В кухне, где всё было новеньким и сверкало чистотой, она заправила кофемашину последней модели, настроила на две чашки, достала коробку с печеньем и преспокойно уселась за стол.
— Ева, я… — его голос сорвался и дал петуха.
Аурелио смутился еще больше, хотя казалось и так дальше некуда. Он прочистил горло и нервничая от того, что Ева так и не произнесла ни звука, с трудом выдавил из себя:
— Прошу, прости! Я поступил… очень некрасиво, обвиняя тебя в принципе.
“Молчание — золото!” — говорила бабушка Елены Владимировны, сама Елена Владимировна вывела молчание на новый уровень — это не только золото, но и замечательное средство общения. Ты молчишь, а собеседник беспрепятственно общается. Идиллия.
— Я… я не имел на то никакого права.
Звякнула кофемашина, заканчивая варку кофе, зашипела, разливая его в чашки. Снова звякнула, обозначая, что цикл закончен.

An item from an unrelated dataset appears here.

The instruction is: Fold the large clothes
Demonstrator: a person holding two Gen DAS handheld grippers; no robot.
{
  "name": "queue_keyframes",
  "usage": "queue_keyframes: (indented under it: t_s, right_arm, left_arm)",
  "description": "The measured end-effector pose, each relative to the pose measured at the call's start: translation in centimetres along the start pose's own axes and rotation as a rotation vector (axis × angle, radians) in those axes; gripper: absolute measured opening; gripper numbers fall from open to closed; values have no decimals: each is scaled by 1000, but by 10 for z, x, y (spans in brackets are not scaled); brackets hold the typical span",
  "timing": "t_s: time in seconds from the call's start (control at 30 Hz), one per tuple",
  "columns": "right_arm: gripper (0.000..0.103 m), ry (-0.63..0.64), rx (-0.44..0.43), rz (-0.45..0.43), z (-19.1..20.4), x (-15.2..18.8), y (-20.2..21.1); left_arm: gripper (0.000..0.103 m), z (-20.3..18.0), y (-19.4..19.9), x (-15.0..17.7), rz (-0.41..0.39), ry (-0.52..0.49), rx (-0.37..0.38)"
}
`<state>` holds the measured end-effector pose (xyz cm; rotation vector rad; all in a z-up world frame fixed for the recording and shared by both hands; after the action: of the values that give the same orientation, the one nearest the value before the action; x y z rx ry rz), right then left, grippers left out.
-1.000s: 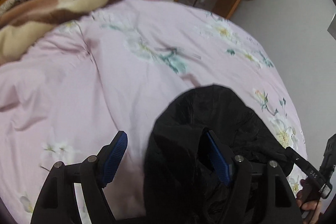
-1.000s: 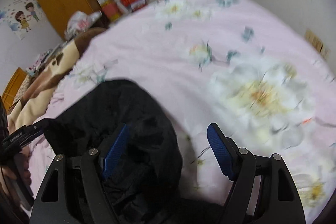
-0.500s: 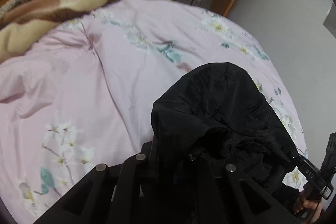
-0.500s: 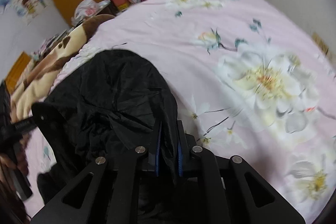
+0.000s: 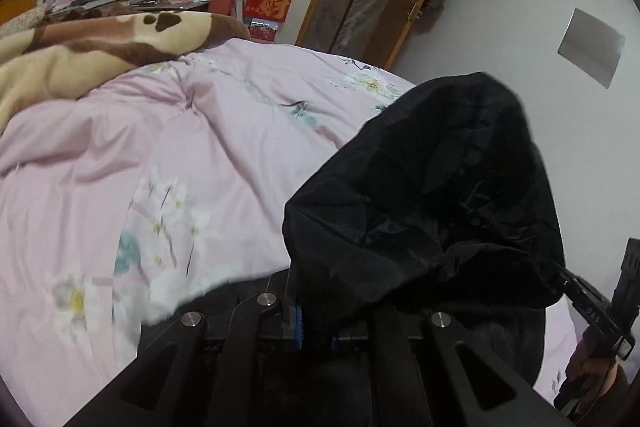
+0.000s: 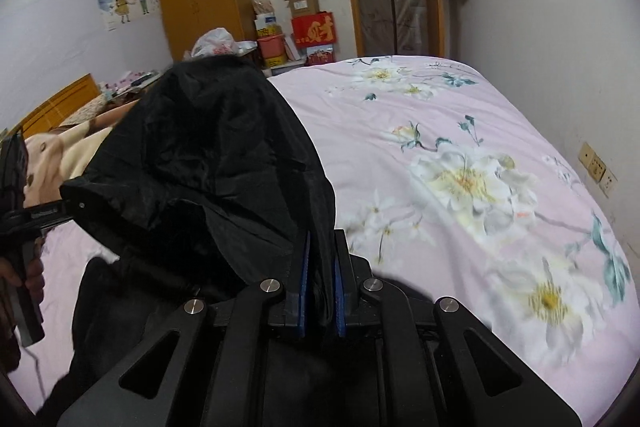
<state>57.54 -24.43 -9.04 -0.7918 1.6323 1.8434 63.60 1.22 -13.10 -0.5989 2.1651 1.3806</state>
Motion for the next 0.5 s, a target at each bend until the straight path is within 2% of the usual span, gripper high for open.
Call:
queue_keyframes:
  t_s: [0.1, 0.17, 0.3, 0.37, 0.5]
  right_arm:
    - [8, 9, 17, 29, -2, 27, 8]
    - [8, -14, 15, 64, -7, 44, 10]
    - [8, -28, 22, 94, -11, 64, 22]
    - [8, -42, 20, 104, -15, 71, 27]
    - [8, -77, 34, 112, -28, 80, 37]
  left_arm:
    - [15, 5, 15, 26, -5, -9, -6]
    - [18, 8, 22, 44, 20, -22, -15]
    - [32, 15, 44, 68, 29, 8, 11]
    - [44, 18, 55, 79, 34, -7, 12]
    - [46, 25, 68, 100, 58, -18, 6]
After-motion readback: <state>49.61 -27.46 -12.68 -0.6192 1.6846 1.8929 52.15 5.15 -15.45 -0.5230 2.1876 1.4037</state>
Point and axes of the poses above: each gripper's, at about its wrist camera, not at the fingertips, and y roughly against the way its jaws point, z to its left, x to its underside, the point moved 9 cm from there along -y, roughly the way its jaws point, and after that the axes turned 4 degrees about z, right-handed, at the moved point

— Не знаю, — он сел на второй стул, на секунду закрыл лицо руками, потёр глаза и откинулся на спинку стула. — Не понимаю, почему я так поступил. Это словно… словно во мне открылась какая-то дверь и тьма вырвалась на свободу.
Елена Владимировна поднялась, выставила чашки с кофе на стол и снова уселась на своё место. Она чувствовала себя вполне комфортно, хотя на языке у неё вертелось множество нелестных эпитетов для любовника, которых с каждым его словом становилось меньше.
— Всё это время, пока был в Столице, думал о тебе…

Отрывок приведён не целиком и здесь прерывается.